● The task
Please make an exact transcription of all the data that follows.

● Raw data
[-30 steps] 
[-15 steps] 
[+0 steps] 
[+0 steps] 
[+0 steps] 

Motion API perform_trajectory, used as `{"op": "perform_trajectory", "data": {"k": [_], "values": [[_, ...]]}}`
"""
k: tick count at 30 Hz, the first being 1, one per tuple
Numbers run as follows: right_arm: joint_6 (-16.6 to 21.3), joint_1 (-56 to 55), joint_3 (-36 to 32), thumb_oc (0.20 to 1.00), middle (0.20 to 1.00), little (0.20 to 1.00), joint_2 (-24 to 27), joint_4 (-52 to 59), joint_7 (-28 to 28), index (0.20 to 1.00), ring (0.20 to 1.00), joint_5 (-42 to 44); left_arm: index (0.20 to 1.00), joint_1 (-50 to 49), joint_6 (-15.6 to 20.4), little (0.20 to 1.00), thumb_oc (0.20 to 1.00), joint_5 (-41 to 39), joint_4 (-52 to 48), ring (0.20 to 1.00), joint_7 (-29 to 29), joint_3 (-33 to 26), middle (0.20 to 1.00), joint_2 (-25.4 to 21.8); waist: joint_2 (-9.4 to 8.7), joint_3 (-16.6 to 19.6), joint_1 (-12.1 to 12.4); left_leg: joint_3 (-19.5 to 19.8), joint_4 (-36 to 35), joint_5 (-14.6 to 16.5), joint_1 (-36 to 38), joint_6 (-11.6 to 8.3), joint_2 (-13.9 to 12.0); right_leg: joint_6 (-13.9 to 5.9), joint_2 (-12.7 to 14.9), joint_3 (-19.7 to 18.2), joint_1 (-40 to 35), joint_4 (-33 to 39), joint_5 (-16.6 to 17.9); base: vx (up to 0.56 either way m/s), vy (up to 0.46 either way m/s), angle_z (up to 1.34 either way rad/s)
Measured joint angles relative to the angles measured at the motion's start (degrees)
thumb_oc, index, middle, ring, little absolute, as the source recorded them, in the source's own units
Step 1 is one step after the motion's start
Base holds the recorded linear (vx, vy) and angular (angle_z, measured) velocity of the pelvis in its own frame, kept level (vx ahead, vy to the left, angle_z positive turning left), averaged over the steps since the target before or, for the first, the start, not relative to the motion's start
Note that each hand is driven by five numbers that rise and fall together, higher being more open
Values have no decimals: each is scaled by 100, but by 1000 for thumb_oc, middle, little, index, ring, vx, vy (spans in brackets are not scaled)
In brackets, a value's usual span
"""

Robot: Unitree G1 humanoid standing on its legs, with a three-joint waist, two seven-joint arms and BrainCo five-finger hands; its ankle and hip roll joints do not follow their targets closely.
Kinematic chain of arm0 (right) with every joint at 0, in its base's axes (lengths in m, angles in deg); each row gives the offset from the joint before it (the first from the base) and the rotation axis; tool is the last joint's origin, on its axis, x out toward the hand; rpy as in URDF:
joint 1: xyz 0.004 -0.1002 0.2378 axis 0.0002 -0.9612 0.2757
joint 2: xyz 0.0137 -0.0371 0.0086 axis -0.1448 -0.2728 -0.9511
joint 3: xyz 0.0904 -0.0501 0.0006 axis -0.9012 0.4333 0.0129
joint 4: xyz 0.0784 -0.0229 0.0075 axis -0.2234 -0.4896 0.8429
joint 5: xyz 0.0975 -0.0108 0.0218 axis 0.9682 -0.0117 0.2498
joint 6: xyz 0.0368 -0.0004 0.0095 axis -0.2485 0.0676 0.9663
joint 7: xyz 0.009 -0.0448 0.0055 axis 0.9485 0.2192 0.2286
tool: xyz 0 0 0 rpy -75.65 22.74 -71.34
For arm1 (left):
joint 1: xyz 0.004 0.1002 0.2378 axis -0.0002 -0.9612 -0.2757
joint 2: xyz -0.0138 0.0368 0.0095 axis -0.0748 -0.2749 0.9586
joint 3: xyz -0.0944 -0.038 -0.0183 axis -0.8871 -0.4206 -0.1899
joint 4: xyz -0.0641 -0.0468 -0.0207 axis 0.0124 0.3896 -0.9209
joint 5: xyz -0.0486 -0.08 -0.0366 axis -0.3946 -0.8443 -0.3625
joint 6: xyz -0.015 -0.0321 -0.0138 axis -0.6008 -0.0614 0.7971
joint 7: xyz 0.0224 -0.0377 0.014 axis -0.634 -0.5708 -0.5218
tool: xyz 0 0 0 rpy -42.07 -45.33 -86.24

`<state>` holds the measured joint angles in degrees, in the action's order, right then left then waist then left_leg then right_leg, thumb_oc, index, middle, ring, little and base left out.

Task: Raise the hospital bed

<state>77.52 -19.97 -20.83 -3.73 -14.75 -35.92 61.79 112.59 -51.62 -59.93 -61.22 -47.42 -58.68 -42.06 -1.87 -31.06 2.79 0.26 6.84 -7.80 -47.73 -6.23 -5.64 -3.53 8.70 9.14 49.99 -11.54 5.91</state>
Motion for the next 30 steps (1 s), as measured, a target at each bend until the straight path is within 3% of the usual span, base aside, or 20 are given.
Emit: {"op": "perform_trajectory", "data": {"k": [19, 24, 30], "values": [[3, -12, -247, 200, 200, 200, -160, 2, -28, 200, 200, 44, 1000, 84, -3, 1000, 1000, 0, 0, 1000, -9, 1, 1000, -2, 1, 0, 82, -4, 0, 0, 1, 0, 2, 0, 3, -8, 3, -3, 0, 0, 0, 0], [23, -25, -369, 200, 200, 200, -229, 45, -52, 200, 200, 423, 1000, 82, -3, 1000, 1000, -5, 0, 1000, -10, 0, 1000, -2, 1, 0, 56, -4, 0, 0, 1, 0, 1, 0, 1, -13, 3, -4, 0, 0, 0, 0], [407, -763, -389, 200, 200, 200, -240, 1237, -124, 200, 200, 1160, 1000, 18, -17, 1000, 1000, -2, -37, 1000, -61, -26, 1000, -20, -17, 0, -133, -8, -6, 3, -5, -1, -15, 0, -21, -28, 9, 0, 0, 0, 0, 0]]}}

● Task solution
[-30 steps] 
[-15 steps] 
[+0 steps] 
[+0 steps] 
[+0 steps] 

Motion API perform_trajectory, used as `{"op": "perform_trajectory", "data": {"k": [_], "values": [[_, ...]]}}`
"""
k: tick count at 30 Hz, the first being 1, one per tuple
Numbers run as follows: right_arm: joint_6 (-16.6 to 21.3), joint_1 (-56 to 55), joint_3 (-36 to 32), thumb_oc (0.20 to 1.00), middle (0.20 to 1.00), little (0.20 to 1.00), joint_2 (-24 to 27), joint_4 (-52 to 59), joint_7 (-28 to 28), index (0.20 to 1.00), ring (0.20 to 1.00), joint_5 (-42 to 44); left_arm: index (0.20 to 1.00), joint_1 (-50 to 49), joint_6 (-15.6 to 20.4), little (0.20 to 1.00), thumb_oc (0.20 to 1.00), joint_5 (-41 to 39), joint_4 (-52 to 48), ring (0.20 to 1.00), joint_7 (-29 to 29), joint_3 (-33 to 26), middle (0.20 to 1.00), joint_2 (-25.4 to 21.8); waist: joint_2 (-9.4 to 8.7), joint_3 (-16.6 to 19.6), joint_1 (-12.1 to 12.4); left_leg: joint_3 (-19.5 to 19.8), joint_4 (-36 to 35), joint_5 (-14.6 to 16.5), joint_1 (-36 to 38), joint_6 (-11.6 to 8.3), joint_2 (-13.9 to 12.0); right_leg: joint_6 (-13.9 to 5.9), joint_2 (-12.7 to 14.9), joint_3 (-19.7 to 18.2), joint_1 (-40 to 35), joint_4 (-33 to 39), joint_5 (-16.6 to 17.9); base: vx (up to 0.56 either way m/s), vy (up to 0.46 either way m/s), angle_z (up to 1.34 either way rad/s)
Measured joint angles relative to the angles measured at the motion's start (degrees)
thumb_oc, index, middle, ring, little absolute, as the source recorded them, in the source's own units
Step 1 is one step after the motion's start
Base holds the recorded linear (vx, vy) and angular (angle_z, measured) velocity of the pelvis in its own frame, kept level (vx ahead, vy to the left, angle_z positive turning left), averaged over the steps since the target before or, for the first, the start, not relative to the motion's start
Note that each hand is driven by five numbers that rise and fall together, higher being more open
Values have no decimals: each is scaled by 100, but by 1000 for thumb_oc, middle, little, index, ring, vx, vy (spans in brackets are not scaled)
In brackets, a value's usual span
"""

Robot: Unitree G1 humanoid standing on its legs, with a three-joint waist, two seven-joint arms and BrainCo five-finger hands; its ankle and hip roll joints do not follow their targets closely.
Kinematic chain of arm0 (right) with every joint at 0, in its base's axes (lengths in m, angles in deg); each row gives the offset from the joint before it (the first from the base) and the rotation axis; tool is the last joint's origin, on its axis, x out toward the hand; rpy as in URDF:
joint 1: xyz 0.004 -0.1002 0.2378 axis 0.0002 -0.9612 0.2757
joint 2: xyz 0.0137 -0.0371 0.0086 axis -0.1448 -0.2728 -0.9511
joint 3: xyz 0.0904 -0.0501 0.0006 axis -0.9012 0.4333 0.0129
joint 4: xyz 0.0784 -0.0229 0.0075 axis -0.2234 -0.4896 0.8429
joint 5: xyz 0.0975 -0.0108 0.0218 axis 0.9682 -0.0117 0.2498
joint 6: xyz 0.0368 -0.0004 0.0095 axis -0.2485 0.0676 0.9663
joint 7: xyz 0.009 -0.0448 0.0055 axis 0.9485 0.2192 0.2286
tool: xyz 0 0 0 rpy -75.65 22.74 -71.34
For arm1 (left):
joint 1: xyz 0.004 0.1002 0.2378 axis -0.0002 -0.9612 -0.2757
joint 2: xyz -0.0138 0.0368 0.0095 axis -0.0748 -0.2749 0.9586
joint 3: xyz -0.0944 -0.038 -0.0183 axis -0.8871 -0.4206 -0.1899
joint 4: xyz -0.0641 -0.0468 -0.0207 axis 0.0124 0.3896 -0.9209
joint 5: xyz -0.0486 -0.08 -0.0366 axis -0.3946 -0.8443 -0.3625
joint 6: xyz -0.015 -0.0321 -0.0138 axis -0.6008 -0.0614 0.7971
joint 7: xyz 0.0224 -0.0377 0.014 axis -0.634 -0.5708 -0.5218
tool: xyz 0 0 0 rpy -42.07 -45.33 -86.24

`<state>` holds the measured joint angles in degrees, in the action's order, right then left then waist then left_leg then right_leg, thumb_oc, index, middle, ring, little and base left out.

Task: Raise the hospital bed

<state>77.52 -19.97 -20.83 -3.73 -14.75 -35.92 61.79 112.59 -51.62 -59.93 -61.22 -47.42 -58.68 -42.06 -1.87 -31.06 2.79 0.26 6.84 -7.80 -47.73 -6.23 -5.64 -3.53 8.70 9.14 49.99 -11.54 5.91</state>
Motion for the next 30 steps (1 s), as measured, a target at each bend until the straight path is within 3% of the usual span, base aside, or 20 are given.
Emit: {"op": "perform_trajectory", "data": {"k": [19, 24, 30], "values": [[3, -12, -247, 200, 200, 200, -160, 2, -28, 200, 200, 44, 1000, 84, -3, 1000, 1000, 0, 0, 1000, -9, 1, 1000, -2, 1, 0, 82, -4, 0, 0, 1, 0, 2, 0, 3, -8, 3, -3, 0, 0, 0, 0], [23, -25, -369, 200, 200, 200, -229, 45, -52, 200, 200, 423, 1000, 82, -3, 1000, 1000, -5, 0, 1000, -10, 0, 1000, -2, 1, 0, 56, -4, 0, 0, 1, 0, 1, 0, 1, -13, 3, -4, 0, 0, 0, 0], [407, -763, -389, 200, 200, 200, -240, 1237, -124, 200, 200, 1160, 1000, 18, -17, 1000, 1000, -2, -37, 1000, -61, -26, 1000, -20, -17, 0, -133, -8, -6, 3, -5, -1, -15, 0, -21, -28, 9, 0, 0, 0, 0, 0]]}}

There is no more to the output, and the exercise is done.